7【財政状態、経営成績及びキャッシュ・フローの状況の分析】

 文中の将来に関する事項は、当連結会計年度末現在において当社グループが判断したものであります。

 

(1)財政状態の分析

(資産)

 当期末の資産残高は2兆672億円で、828億円の増加となりました。
 固定資産は有形固定資産の売却や販売用不動産への振替等により133億円減少したものの、新規投資や固定資産からの振替等により販売用不動産が増加したこと等から流動資産が961億円増加してことによるものです。

(負債)

 当期末における負債の残高は1兆6,208億円で、588億円の増加となりました。
 短期借入金、長期借入金及び社債を合わせた有利子負債が1兆1,379億円で新規投資等に伴い318億円増加したこと等によるものです。

(純資産)

 当期末における純資産の残高は4,463億円で、239億円の増加となりました。
 親会社株主に帰属する当期純利益として315億円計上し、利益剰余金が233億円増加したこと等によるものです。

(2)経営成績の分析

 売上高は8,085億円で、都市事業セグメントにおける投資家向けのビル等売却収益の減少等により70億円の減収となったものの、営業利益は732億円で、住宅事業セグメントにおける分譲マンションが増益となったこと、仲介事業セグメントやウェルネス事業セグメントにおける都市型ホテルの東急ステイが好調に推移したこと等から45億円の増益となりました。
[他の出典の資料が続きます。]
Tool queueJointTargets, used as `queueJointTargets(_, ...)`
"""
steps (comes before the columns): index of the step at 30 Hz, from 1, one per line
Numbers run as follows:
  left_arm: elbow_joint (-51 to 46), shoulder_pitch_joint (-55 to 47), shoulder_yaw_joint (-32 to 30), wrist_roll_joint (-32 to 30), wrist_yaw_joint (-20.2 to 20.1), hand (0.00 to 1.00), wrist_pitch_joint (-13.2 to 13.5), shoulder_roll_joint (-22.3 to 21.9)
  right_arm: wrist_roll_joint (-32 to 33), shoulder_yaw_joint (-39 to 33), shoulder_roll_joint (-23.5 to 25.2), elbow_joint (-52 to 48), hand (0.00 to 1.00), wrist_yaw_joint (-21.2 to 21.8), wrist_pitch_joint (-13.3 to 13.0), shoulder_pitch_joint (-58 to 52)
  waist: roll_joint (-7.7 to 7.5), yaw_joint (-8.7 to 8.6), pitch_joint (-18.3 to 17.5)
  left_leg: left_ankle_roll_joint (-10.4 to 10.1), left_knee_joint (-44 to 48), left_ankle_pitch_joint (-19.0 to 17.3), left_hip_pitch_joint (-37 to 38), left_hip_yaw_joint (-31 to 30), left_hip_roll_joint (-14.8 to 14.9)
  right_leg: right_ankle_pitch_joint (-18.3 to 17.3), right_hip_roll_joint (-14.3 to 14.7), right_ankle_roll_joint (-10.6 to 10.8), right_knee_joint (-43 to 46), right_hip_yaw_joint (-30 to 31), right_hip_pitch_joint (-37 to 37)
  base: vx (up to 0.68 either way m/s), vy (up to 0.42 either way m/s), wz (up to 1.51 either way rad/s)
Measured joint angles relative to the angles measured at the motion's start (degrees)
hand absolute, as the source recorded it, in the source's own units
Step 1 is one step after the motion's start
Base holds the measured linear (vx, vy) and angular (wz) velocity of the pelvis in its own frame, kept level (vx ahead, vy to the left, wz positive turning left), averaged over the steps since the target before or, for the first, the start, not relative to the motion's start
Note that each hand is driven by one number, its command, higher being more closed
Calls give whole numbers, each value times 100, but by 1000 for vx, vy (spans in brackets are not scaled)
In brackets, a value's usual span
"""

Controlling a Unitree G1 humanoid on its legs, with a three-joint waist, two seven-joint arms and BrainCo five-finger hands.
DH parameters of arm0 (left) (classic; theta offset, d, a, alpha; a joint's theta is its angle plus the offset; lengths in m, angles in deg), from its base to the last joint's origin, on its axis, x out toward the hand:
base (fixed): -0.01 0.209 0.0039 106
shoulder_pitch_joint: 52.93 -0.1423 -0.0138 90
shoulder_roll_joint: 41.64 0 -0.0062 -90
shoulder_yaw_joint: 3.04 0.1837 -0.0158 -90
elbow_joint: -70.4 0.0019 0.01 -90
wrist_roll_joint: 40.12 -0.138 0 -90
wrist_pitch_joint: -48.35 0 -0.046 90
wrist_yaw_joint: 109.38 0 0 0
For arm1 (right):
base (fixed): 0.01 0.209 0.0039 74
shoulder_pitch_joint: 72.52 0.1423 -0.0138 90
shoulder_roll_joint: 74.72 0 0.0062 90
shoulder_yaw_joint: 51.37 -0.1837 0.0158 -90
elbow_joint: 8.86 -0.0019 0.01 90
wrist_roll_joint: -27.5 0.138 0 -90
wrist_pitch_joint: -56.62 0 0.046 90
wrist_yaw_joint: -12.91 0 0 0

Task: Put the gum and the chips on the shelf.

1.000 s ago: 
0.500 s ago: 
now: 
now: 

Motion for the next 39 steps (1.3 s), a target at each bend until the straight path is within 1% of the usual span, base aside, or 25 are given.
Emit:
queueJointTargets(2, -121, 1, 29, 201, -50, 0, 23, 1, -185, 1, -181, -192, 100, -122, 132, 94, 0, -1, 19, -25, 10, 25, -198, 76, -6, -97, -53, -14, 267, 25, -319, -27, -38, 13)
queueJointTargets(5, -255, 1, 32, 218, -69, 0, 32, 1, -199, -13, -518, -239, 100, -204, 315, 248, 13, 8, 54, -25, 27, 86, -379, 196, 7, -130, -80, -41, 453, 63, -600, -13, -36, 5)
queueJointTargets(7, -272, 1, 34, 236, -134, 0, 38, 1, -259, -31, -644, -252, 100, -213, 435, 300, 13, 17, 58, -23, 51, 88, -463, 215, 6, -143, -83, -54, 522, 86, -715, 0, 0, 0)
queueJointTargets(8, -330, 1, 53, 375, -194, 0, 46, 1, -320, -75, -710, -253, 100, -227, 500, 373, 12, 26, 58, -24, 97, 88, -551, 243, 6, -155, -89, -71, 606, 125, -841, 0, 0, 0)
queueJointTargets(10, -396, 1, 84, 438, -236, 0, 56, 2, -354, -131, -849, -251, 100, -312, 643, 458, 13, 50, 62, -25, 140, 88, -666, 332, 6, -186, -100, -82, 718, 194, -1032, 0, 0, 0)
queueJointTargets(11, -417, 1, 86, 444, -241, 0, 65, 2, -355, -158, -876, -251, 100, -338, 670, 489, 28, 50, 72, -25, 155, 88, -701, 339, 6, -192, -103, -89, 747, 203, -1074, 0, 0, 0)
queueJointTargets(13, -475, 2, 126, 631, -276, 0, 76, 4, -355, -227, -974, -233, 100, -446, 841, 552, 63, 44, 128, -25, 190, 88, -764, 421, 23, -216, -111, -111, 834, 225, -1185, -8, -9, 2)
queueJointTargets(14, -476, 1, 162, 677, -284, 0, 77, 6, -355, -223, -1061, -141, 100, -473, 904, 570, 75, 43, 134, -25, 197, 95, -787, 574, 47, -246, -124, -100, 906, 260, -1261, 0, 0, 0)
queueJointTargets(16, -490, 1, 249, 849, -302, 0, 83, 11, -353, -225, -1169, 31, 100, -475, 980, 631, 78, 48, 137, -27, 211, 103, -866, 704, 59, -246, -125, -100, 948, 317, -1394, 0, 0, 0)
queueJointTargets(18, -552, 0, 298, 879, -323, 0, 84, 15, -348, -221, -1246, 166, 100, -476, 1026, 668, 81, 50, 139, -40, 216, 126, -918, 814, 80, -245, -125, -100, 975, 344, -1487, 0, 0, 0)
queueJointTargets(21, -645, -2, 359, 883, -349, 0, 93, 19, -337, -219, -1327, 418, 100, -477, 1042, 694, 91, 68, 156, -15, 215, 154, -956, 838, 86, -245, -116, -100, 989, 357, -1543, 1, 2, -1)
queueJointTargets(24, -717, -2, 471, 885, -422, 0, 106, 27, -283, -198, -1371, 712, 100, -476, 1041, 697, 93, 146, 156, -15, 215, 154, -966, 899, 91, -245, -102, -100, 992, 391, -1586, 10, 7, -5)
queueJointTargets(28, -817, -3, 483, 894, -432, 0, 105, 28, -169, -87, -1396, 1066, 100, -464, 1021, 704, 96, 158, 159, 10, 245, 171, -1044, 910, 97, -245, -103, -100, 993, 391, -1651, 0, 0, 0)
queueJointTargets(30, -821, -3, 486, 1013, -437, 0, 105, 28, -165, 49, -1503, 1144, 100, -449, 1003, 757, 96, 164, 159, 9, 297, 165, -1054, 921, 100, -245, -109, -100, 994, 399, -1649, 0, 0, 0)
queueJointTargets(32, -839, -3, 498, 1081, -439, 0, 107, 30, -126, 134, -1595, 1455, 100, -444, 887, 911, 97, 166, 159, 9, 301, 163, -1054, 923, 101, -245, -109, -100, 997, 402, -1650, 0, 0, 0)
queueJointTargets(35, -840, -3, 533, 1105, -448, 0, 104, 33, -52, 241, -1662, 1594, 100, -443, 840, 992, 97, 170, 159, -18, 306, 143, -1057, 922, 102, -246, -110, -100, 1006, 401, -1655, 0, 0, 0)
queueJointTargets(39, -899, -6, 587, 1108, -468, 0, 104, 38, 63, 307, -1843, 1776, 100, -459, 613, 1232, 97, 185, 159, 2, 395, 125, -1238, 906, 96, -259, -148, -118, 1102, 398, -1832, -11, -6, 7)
経常利益も636億円で73億円の増益、親会社株主に帰属する当期純利益は315億円で28億円の増益となりました。なお、1株当たり当期純利益は51円77銭であります。

(3)キャッシュ・フローの状況の分析

 キャッシュ・フローの状況については、「1 業績等の概要 (2)キャッシュ・フロー」に記載しております。